··· Data ···
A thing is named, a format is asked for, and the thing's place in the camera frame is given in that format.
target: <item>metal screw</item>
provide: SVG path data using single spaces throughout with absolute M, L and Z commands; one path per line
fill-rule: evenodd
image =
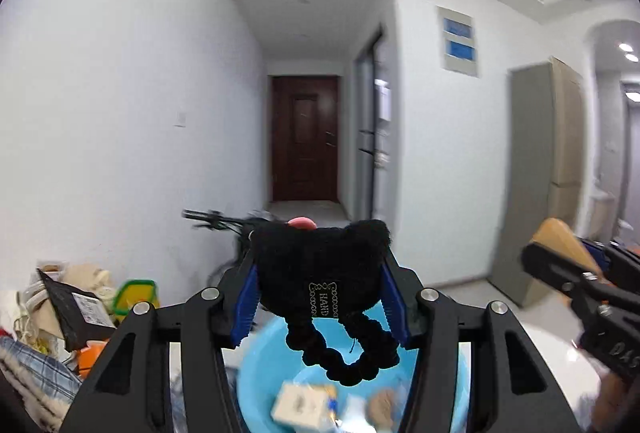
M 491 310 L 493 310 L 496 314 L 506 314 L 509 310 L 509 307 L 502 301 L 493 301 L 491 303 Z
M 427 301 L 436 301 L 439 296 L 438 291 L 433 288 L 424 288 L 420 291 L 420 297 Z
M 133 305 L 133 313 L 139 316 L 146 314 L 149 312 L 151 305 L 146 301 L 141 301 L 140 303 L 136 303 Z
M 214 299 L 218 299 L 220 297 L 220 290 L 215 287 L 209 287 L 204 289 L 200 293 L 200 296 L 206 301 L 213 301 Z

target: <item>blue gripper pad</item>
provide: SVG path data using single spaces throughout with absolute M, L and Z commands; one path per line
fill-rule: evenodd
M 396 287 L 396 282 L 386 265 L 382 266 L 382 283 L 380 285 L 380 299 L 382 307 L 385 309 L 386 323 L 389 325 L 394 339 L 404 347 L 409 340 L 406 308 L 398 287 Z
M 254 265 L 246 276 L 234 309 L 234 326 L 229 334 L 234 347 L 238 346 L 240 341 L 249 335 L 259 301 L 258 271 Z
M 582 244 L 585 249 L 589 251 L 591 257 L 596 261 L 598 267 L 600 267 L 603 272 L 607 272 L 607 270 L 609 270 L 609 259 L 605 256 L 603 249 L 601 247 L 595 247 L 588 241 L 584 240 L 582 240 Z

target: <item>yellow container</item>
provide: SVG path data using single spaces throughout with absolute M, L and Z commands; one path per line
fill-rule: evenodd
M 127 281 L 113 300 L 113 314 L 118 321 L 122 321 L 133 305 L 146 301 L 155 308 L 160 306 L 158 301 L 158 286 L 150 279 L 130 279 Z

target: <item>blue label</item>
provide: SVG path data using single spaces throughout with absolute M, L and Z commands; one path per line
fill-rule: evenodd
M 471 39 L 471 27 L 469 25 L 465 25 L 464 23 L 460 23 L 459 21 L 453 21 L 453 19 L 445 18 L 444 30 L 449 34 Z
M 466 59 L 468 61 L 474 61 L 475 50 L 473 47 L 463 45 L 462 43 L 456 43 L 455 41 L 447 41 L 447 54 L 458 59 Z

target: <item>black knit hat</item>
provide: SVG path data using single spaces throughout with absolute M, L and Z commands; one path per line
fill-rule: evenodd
···
▶ Task to carry out
A verbatim transcription is required of the lines from the one with "target: <item>black knit hat</item>" through the final line of the entries above, and of nothing else.

▶ Task answer
target: <item>black knit hat</item>
provide: SVG path data using single spaces throughout with absolute M, L and Z commands; one path per line
fill-rule: evenodd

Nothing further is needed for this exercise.